The reforms so far create a wholesale market for electricity operated by an independent entity, where independent power producers (IPPs) can participate freely. Large customers, with a demand greater than 3 MW, are also allowed to contract their electricity supply directly from generators. Together, these changes aim to create a competitive market for generation where all producers, private and public, compete for long-term contracts with large customers and for spot sales in the wholesale market. (For a discussion of what Mexico can learn from the experience with competitive electricity markets in other countries, see “Mexico’s Electricity Sector Reform in Perspective,” associated with this issue in the archives at powermag.com.)
IPPs that have been selling their electricity to CFE account for 75% of currently installed combined cycle capacity, all built within the last 10 years. They, and new IPPs, should easily displace CFE in a competition for large customers. The prospects for this scenario becoming reality hinge on two conditions being met.
The Players and the Field
The first requirement is creating a level playing field between existing IPPs and CFE and between them and new generators. IPPs currently sell all of their energy to CFE under 25-year contracts. The law says that the new CFE will inherit these contracts, which would continue at least until 2025, as IPPs were incorporated into the electricity sector beginning in 2000. As long as these contracts remain in place, any new capacity would exist at the margins of a system that looks very much like the current one. If existing contracts with IPPs are revoked, then existing and new IPPs will be able to participate in the market and compete for large customers. Private generators, however, will still have to interact with CFE to reach their customers, because CFE continues to own the transmission and distribution systems through which all users must operate.
In order for all generators to compete on equal footing, regulatory authorities will need to guarantee adequate access to transmission and distribution systems.
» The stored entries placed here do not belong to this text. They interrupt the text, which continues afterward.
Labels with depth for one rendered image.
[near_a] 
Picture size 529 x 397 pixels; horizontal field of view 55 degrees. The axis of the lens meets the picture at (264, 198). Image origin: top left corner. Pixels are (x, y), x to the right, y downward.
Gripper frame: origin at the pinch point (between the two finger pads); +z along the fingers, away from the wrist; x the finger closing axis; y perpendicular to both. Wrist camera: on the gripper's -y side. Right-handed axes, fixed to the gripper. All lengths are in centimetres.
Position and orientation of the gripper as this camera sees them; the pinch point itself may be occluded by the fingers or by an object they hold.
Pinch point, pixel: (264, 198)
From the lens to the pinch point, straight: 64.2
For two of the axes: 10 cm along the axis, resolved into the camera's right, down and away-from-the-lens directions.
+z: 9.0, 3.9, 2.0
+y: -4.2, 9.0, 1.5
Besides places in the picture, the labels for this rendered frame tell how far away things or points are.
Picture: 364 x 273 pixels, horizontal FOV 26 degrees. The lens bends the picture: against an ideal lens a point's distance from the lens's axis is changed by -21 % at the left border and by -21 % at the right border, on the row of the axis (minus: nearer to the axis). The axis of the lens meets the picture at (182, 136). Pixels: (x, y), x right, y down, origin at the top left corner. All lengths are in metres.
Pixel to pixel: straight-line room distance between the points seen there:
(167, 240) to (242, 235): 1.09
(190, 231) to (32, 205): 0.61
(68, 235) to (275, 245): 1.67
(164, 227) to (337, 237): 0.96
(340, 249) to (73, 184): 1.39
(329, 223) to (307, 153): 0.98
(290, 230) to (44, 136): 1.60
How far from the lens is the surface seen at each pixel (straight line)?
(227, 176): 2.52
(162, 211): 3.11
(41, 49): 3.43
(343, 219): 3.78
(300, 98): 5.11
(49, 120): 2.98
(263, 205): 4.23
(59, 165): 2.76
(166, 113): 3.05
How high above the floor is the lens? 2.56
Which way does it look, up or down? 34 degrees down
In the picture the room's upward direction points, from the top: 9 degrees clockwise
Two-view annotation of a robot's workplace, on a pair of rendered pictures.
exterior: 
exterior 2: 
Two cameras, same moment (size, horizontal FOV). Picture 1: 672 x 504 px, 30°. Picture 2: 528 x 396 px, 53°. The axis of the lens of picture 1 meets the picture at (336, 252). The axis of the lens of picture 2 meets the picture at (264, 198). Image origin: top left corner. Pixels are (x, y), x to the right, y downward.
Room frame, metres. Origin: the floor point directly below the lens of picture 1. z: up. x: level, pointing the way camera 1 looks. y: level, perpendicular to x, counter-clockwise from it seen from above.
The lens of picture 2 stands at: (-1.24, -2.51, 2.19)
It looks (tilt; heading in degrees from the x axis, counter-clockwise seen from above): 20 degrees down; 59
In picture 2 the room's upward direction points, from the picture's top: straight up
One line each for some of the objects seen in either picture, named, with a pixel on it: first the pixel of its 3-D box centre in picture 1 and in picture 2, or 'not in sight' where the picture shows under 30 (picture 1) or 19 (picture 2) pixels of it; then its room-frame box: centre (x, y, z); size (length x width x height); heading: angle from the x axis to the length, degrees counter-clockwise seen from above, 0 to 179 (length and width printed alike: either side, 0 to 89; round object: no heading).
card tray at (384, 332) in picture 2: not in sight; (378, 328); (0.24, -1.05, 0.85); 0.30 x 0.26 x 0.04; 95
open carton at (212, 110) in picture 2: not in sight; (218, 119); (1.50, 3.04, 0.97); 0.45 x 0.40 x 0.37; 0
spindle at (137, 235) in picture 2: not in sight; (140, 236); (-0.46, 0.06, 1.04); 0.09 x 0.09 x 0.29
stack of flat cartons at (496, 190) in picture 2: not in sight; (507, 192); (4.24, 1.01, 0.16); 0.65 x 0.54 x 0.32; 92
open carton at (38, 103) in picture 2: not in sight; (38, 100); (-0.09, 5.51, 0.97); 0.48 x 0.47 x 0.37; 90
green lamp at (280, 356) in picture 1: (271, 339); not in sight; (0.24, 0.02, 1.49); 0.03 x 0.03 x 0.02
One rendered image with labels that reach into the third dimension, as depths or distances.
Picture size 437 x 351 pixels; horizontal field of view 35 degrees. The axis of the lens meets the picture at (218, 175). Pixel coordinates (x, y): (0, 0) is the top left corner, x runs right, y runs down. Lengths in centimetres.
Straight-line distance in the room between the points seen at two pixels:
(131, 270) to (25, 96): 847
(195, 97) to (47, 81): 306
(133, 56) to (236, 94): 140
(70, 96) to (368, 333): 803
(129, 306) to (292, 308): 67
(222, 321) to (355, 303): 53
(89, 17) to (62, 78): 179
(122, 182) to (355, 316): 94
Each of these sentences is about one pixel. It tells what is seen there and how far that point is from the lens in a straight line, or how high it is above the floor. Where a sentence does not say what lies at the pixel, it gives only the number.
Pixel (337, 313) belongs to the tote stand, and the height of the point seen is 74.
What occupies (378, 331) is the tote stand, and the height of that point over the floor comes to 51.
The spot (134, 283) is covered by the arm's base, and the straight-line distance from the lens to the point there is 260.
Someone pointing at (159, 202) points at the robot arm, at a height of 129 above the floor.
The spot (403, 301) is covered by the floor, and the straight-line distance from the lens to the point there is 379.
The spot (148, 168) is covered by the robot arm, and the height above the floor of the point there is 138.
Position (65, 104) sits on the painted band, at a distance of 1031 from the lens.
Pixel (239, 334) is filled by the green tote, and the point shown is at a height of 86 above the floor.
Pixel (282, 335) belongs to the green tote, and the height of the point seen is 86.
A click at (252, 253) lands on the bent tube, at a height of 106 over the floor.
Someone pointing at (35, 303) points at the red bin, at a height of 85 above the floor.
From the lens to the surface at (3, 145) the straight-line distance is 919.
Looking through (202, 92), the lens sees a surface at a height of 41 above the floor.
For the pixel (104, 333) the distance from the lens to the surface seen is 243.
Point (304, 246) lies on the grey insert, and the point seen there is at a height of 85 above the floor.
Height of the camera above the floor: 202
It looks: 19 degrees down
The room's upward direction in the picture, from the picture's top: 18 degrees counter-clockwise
This includes a pricing mechanism that does not discriminate against any generator or large user, while taking into account the investment needed to address existing transmission bottlenecks and accommodate new generation. This is particularly important for new generators wishing to enter the market to take advantage of the difference between their production costs and system prices. With two-thirds of installed capacity, including the least efficient oil-fired units, CFE will set the marginal cost of the system. High spot prices should signal investment from new firms and prompt existing IPPs to add new capacity to their plants; any barriers to new firms, such as permitting and transmission pricing, will create an advantage for incumbent generators, who benefit from keeping spot prices high and competition out.
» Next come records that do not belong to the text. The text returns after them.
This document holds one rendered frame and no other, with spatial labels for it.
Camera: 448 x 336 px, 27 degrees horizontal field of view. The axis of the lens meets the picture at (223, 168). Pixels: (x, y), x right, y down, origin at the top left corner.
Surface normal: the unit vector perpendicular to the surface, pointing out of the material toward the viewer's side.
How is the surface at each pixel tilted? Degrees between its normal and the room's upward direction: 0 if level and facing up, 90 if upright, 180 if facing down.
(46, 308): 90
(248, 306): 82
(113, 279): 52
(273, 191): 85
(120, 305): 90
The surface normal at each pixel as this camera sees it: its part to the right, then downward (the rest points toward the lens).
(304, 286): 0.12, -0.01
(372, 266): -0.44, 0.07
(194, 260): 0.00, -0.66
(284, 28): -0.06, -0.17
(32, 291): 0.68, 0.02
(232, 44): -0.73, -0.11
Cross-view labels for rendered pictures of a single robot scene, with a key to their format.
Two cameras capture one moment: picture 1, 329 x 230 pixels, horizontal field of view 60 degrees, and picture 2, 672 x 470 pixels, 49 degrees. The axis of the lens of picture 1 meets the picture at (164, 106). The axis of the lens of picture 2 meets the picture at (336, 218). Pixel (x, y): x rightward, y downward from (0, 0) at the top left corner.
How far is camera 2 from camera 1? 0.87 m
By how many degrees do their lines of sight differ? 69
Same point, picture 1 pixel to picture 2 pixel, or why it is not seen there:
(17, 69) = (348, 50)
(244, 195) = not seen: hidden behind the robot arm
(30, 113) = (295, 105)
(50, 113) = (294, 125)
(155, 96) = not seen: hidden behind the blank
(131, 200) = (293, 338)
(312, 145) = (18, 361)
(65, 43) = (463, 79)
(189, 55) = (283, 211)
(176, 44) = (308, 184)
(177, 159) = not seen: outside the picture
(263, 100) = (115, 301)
Also, in order for the market to send the right signals to new investors, CFE’s prices would need to become more transparent. Dispatch in a competitive electricity market is based on declared costs, which are difficult to ascertain as long as CFE continues to operate a vast array of generating plants as one commercial unit. Subsidies, if not clearly separated from the rest of CFE’s operations, also put CFE in a position to undercut the competition for long-term contracts with large users.
The second condition for the successful entry of new IPP generation into the Mexican electricity market is the availability of natural gas. Most recent capacity additions have been combined cycle plants fueled by cheap natural gas imported from the U.S. Pipelines are currently operating at full capacity, and electricity generation has been competing with industry for natural gas supply, forcing industry to resort to expensive imports of liquefied natural gas. A new pipeline from Agua Dulce, Texas, is expected to come online by the end of 2014, and applications for additional pipelines are aiming to more than double the previous volume of imports (about 1.8 billion cubic feet per day in 2013). The timing of these additions will determine the pace of new generation coming online.
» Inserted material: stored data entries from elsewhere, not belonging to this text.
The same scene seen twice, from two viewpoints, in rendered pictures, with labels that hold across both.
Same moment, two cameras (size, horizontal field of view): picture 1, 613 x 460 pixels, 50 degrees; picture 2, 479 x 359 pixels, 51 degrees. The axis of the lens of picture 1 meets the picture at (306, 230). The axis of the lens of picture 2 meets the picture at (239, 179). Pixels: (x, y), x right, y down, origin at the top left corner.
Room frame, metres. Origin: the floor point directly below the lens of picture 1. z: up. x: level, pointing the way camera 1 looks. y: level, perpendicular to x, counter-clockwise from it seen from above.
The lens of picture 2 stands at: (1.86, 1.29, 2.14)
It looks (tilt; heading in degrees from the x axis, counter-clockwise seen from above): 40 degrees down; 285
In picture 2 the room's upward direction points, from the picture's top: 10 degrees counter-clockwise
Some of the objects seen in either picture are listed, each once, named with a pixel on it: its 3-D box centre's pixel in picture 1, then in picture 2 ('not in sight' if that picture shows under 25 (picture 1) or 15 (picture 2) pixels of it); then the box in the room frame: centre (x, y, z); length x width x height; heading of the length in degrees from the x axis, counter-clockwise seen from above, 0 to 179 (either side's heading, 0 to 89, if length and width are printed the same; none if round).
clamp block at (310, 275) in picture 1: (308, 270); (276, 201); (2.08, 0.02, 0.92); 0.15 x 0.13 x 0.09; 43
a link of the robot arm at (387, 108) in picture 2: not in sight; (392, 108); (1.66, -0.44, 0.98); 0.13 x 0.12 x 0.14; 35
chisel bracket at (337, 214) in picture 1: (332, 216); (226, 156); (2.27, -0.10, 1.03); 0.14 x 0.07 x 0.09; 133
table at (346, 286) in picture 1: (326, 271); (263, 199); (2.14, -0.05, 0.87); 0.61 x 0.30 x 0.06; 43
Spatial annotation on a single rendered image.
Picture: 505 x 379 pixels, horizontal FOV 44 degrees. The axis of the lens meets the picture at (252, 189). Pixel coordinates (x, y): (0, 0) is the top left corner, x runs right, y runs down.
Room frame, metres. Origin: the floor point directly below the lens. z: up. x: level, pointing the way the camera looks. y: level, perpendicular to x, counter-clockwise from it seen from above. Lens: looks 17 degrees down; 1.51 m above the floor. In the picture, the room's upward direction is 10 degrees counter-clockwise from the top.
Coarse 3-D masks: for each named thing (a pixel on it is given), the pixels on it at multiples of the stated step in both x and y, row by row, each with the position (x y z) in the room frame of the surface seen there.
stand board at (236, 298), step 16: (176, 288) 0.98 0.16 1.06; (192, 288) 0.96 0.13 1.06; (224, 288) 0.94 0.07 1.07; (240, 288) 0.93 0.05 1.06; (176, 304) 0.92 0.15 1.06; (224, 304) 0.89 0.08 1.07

Whether Mexico offers attractive opportunities for private investment in electricity will be determined by the Market Rules due to become public in 2015. These rules should focus on adequately addressing CFE’s market position such that new generation can be built on the basis of long-term contracts with large consumers at competitive rates. ■
—Sylvia Gaylord, PhD is an assistant professor at the Colorado School of Mines and an energy consultant.